WHAT’S THE STORY?

CHINA is preparing to launch what it’s calling an “unhackable” communications network in the city of Jinan, with it being described by state media as a milestone in cyber security.

It may be a pioneering project but, if successful, it could also see the country leaving the West behind with international banks likely to be among its main customers when the technology eventually goes into production.

Most of us are aware of the vulnerability of the internet, which has fallen victim to increasingly sophisticated attacks, and would welcome any moves to make it more secure.

In the Jinan project, 200 users from China’s military, finance, government and utility sectors will be able to send messages confident that they are the only people reading them – thanks to the use of quantum cryptography.

WHAT’S THAT?

QUANTUM cryptography is a technique that can be used to ensure the confidentiality of data transmitted between two parties using elementary particles such as photons, the fundamental particle of visible light – a form of encryption that far surpasses existing methods.
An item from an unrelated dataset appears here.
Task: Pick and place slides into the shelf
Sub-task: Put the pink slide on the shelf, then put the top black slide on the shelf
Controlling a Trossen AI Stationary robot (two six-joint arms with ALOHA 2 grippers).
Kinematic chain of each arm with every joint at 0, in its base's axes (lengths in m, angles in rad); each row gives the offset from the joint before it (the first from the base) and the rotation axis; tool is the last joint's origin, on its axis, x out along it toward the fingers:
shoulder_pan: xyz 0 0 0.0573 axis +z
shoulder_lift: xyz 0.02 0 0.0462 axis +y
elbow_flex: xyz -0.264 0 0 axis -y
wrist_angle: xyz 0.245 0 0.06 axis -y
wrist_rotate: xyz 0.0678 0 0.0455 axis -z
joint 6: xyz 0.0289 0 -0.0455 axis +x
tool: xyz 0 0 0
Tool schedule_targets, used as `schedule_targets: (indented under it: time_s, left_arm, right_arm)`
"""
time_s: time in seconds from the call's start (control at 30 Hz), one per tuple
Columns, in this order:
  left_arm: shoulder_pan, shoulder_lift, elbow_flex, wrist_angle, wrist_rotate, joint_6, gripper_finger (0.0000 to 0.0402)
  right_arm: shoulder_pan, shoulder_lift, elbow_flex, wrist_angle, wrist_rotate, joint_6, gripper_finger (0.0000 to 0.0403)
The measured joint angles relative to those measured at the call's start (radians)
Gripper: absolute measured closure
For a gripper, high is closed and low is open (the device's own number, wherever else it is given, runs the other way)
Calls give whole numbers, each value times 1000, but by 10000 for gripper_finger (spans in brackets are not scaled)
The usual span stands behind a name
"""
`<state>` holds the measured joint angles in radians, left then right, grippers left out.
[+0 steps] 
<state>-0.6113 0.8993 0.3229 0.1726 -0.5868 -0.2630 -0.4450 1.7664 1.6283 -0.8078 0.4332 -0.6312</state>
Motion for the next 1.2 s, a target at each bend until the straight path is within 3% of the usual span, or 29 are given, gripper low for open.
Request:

If you want to send a secure communication, the key required to decrypt the message is hidden in a complex mathematical problem, which would normally require a very powerful computer to be number-crunched.

However, computer power has increased in leaps and bounds over the years, and this has shortened encryption’s shelf life as well as increasing its vulnerability.

Quantum cryptography – or what is known as quantum key distribution (QKD) – works slightly differently.

The key to the secured missive is sent separately embedded in particles of light. Then you send the encrypted message, which the recipient can read using the key they previously received.

If a hacker tries to intercept the light particles they are destroyed and the sender and recipient will know something is wrong – hence the Chinese claim that their system is unhackable.

IS THIS TECHNOLOGY NEW?

NOT really – quantum cryptography has been around for some years, but while its potential may have been realised by some, it hasn’t been commercially exploited.

Back in 2004 the first quantum transaction was carried out by researchers in Vienna, using a long-distance quantum connection called entanglement to protect data.

This allows two particles to behave like a single entity, regardless of their distance apart, meaning that if one particle is disturbed its partner reacts, thereby revealing the presence of a hacker.

The researchers managed to deposit €3000 (£2682) into their bank account securely using entangled photons.

Oxford University professor and quantum cryptographer Artur Ekert, who is also director of the Centre for Quantum Technologies at the National University of Singapore, said: “There is still a way to go before it becomes a standard commercial proposition, but we are getting there faster than I expected.”

WHY HAS IT NEVER BEEN DEVELOPED?

EXPERTS in the field say that people simply didn’t think it was needed because the mathematical difficulty of the existing encryption system was so high.

While the research and technology are not new, experts have been divided on whether or not there was a market for it given the expense of developing such projects.

Quantum physicist Professor Anton Zeilinger, from Austria’s Vienna University, has been trying to convince the EU to develop such initiatives for more than a decade.

He said: “Europe has simply missed the boat. Europe has been dragging its feet and this has hindered us from being able to compete.”

A number of QKD networks are operating in Europe and the US, but mostly as research projects.

Where China has stolen a march on the West is building the Jinan network.

Physicist Valerio Scarani from Singapore’s Centre for Quantum Technologies summed it up thus: “We have to admit that when China invests into something, they have the financial power and manpower that is beyond probably anything else in the world except the US military.”

The developments in China are likely to come under the spotlight at two events being held in the US – Black Hat USA, an annual info security conference, and Def Con 25, a hackers’ convention, are both under way in Las Vegas.